An interesting article that leans heavily on the work of Derek Mitchell, formerly of this parish, who was driven away by numpties who attacked his science with hearsay and prejudice - seems to be a recurring theme on the internet, doesn't it?

The article was dated OCTOBER 21, 2016 so not this month's issue of Bee Culture.

The author of the piece, William Hesbach, says, in relation to sleeves of rigid insulation "For the sleeve’s rectangular dimensions, just measure your boxes and add one inch to both measurements". That gives a half inch gap all the way round the brood box, which in my opinion is a wide enough gap for air currents (convection) to be set up, resulting in heat loss out of the gap at the bottom. He talks about supporting the insulation sleeves -"I install a small shelf of wood that supports the foam and keeps everything at the correct height" but he does not say if this is continuous around the base of his sleeves, thereby sealing the bottom of the gap between the sleeve and the brood box.

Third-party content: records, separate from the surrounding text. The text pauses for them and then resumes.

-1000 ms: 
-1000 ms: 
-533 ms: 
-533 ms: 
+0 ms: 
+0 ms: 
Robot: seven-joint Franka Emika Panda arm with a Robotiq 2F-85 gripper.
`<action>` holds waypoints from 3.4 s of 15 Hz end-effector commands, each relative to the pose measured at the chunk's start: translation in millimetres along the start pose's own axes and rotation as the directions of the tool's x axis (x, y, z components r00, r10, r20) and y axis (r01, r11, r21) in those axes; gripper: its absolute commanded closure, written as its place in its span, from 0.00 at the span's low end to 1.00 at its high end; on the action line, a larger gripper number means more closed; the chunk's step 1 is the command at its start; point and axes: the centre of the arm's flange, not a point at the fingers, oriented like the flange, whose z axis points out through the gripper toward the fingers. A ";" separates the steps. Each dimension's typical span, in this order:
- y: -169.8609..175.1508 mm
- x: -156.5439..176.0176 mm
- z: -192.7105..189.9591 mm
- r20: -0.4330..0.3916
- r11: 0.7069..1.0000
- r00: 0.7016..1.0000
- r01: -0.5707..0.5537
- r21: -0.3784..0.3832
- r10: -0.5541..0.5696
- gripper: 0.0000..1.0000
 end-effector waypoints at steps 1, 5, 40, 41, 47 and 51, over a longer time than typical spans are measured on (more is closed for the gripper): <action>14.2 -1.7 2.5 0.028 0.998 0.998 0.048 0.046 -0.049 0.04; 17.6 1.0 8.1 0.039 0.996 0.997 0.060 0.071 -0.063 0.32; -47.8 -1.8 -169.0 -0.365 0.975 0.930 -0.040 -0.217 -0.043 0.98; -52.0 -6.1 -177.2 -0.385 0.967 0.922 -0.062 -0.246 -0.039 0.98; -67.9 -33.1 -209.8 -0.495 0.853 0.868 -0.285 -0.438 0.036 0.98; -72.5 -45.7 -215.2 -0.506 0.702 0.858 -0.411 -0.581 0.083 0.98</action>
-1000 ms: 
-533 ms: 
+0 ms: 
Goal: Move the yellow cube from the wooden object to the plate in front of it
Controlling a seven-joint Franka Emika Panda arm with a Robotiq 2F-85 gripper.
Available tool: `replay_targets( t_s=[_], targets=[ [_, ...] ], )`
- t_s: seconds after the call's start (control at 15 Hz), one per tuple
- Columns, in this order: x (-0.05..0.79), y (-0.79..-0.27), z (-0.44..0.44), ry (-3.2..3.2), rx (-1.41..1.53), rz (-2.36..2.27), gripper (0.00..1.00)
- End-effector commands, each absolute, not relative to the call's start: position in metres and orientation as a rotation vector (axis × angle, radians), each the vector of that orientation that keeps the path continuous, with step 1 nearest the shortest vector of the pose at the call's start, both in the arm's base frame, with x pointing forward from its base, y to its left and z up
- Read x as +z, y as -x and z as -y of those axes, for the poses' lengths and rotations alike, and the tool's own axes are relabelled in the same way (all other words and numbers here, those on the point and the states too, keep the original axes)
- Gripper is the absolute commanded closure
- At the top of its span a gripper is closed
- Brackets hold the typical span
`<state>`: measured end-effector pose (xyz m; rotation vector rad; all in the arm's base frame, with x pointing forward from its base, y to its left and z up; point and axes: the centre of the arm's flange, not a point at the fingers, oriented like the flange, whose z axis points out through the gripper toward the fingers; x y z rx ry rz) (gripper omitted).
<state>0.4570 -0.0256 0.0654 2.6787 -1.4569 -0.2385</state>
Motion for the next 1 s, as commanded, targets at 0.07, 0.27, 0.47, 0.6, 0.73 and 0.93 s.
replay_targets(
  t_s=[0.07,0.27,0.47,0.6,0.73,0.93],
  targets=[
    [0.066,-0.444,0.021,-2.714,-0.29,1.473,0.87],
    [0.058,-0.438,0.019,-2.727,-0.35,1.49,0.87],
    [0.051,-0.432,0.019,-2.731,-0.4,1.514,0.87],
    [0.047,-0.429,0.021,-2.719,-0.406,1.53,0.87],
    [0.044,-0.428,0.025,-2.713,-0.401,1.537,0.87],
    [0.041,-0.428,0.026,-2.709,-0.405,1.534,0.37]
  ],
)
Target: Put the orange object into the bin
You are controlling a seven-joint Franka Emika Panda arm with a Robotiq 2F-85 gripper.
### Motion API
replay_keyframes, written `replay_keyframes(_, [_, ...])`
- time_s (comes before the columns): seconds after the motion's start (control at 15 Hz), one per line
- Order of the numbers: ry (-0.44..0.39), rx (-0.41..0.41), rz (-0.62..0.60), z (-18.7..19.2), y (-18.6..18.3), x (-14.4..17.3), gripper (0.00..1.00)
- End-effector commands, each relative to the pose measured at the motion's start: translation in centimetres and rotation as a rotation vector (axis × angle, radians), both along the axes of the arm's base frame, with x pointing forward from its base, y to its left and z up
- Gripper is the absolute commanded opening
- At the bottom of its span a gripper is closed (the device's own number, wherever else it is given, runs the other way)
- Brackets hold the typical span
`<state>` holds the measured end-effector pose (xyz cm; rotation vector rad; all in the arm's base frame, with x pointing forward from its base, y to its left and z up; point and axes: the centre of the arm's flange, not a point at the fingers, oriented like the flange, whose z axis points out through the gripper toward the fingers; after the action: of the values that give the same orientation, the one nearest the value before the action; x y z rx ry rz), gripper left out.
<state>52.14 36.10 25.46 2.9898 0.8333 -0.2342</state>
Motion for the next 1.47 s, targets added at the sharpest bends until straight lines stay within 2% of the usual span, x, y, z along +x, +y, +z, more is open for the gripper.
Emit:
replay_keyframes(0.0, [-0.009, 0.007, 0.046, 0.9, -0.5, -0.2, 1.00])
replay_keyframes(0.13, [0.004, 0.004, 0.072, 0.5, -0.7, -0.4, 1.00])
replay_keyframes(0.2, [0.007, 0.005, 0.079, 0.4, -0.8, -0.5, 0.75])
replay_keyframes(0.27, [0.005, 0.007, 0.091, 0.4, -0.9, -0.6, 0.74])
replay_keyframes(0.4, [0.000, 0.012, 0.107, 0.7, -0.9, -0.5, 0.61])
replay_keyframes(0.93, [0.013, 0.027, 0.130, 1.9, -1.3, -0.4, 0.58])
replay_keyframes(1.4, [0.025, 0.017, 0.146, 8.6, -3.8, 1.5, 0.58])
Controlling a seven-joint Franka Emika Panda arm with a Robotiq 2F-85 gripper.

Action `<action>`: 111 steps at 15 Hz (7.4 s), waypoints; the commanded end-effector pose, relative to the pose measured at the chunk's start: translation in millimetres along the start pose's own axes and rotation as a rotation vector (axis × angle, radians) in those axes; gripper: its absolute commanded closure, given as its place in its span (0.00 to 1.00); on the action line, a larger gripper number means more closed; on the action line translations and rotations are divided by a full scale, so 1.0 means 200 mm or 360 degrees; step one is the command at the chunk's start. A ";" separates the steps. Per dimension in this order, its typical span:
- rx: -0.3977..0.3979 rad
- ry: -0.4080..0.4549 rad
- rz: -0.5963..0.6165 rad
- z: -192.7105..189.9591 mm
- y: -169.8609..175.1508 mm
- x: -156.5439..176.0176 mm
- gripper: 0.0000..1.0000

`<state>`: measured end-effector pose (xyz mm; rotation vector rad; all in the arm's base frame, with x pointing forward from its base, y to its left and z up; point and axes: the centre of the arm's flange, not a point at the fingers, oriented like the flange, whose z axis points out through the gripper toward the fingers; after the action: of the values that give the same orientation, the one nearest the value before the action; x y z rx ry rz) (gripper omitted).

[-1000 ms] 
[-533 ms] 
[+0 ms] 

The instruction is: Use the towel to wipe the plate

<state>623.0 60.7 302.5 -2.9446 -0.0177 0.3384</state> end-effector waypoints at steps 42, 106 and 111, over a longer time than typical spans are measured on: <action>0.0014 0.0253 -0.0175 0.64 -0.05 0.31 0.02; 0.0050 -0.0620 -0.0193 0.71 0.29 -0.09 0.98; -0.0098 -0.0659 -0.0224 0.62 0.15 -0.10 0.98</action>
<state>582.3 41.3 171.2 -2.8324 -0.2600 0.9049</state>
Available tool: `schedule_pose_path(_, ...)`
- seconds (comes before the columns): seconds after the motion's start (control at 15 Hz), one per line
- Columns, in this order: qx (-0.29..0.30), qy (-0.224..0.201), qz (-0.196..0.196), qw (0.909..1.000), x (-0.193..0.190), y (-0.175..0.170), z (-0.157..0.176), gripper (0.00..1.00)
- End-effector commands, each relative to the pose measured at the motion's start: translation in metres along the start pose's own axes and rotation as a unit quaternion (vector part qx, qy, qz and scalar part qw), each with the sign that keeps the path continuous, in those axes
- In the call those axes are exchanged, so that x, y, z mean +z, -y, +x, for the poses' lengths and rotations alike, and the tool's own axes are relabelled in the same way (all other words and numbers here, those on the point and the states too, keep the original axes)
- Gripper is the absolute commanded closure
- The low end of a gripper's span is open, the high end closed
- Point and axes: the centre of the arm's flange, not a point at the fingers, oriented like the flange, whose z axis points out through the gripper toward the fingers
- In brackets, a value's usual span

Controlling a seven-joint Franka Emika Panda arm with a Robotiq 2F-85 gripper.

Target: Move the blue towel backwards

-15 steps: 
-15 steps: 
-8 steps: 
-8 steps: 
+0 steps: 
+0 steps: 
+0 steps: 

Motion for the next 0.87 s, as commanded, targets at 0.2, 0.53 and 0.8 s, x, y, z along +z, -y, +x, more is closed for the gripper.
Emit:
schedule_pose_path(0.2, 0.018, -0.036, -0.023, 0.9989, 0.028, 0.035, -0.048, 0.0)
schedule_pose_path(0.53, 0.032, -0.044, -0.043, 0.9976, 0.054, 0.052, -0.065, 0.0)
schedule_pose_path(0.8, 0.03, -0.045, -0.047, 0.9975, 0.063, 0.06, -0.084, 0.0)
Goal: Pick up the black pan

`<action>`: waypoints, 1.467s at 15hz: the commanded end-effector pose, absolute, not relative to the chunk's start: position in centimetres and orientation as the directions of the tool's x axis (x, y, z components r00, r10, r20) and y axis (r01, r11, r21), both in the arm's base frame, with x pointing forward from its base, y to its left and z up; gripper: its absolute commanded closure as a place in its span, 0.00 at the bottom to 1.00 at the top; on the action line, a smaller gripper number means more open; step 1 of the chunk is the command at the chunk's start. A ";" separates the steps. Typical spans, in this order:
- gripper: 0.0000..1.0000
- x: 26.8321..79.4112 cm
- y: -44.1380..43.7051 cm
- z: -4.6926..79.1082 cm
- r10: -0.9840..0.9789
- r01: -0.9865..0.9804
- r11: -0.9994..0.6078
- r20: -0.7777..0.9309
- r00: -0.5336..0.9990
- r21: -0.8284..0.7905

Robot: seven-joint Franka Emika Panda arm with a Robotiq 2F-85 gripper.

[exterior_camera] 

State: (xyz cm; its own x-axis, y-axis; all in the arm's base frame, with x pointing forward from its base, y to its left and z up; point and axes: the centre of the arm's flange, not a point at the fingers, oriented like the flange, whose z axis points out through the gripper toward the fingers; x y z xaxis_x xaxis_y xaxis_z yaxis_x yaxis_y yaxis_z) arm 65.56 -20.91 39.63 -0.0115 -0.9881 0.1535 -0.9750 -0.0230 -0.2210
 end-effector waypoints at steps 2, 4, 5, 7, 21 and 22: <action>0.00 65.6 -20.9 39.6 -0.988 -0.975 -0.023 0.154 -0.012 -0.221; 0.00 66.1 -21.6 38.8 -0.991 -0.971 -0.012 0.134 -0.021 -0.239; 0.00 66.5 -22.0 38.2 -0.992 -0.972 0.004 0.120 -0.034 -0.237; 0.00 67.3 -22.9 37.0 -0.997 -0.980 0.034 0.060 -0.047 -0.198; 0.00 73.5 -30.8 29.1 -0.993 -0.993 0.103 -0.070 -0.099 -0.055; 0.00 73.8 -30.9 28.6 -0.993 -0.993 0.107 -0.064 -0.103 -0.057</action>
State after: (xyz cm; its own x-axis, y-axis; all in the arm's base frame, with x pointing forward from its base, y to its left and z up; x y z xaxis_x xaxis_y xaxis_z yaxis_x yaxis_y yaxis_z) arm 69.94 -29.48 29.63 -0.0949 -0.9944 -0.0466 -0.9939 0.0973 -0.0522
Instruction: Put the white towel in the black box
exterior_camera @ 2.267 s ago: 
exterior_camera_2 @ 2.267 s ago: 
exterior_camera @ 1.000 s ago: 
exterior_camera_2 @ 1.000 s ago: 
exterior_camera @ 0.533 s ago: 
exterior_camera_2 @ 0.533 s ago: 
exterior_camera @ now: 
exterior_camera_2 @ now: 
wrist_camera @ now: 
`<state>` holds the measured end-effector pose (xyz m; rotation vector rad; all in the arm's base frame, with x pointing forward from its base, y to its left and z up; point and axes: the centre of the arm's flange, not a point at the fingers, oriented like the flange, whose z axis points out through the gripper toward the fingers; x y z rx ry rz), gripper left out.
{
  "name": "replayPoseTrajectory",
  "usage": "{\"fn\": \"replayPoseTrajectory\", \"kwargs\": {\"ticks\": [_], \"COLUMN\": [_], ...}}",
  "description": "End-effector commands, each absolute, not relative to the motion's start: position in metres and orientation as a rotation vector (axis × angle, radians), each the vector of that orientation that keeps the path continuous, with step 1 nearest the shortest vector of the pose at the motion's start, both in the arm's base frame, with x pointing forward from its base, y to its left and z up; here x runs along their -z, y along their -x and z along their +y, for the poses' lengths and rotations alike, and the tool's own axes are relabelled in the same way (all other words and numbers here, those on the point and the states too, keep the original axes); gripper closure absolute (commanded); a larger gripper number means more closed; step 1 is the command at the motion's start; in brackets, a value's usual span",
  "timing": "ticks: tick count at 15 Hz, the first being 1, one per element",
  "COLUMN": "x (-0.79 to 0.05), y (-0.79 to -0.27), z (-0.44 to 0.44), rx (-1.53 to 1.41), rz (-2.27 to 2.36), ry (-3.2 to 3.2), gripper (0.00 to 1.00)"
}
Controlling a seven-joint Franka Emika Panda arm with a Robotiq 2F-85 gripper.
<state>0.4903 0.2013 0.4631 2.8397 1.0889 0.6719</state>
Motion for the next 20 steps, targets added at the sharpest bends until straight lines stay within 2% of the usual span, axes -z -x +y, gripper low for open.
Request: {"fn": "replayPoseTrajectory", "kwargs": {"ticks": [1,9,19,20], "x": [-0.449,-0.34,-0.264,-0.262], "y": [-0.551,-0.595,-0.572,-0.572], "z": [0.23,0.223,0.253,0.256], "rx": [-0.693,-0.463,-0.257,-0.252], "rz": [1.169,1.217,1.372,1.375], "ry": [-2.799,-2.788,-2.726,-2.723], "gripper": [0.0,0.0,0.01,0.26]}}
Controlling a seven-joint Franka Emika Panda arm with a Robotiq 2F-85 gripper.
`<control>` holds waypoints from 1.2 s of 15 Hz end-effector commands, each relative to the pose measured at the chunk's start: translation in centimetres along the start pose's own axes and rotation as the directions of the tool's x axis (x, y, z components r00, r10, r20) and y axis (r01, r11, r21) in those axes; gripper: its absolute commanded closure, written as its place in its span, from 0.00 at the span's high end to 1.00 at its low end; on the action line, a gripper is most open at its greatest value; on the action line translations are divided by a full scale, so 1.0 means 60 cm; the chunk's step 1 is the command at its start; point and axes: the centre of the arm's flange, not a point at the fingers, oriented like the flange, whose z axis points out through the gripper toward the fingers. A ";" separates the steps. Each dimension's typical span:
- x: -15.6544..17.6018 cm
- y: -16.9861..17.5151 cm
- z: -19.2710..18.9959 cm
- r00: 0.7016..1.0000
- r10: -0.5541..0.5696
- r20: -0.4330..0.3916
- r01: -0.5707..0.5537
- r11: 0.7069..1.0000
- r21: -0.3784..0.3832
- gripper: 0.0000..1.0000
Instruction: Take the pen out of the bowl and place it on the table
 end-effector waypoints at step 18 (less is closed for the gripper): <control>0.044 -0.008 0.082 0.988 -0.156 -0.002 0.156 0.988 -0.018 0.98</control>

My own hive cosies are the dimensioned only 10mm greater than the external dimensions of the brood box and I think 5mm all round the brood box is small enough to prevent heat losses due to convection currents.

CVB
I agree about making them a tight fit. When making them I use a stack of boxes as a jig and assemble the insulation slabs on a flat floor; that was posted somewhere on this forum. When they are placed in the real situation this relies on you having consistently sized boxes throughout and sliding them on can involve a bit of "persuasion". So I understand why most people prefer them to be a "comfort-fit". ;)

Even if someone managed to create a consistent air-gap which was sealed from the external air, with timber boxes, unless that gap was properly sealed top and bottom the insulation gains would be greatly reduced and condensation may form in the gap.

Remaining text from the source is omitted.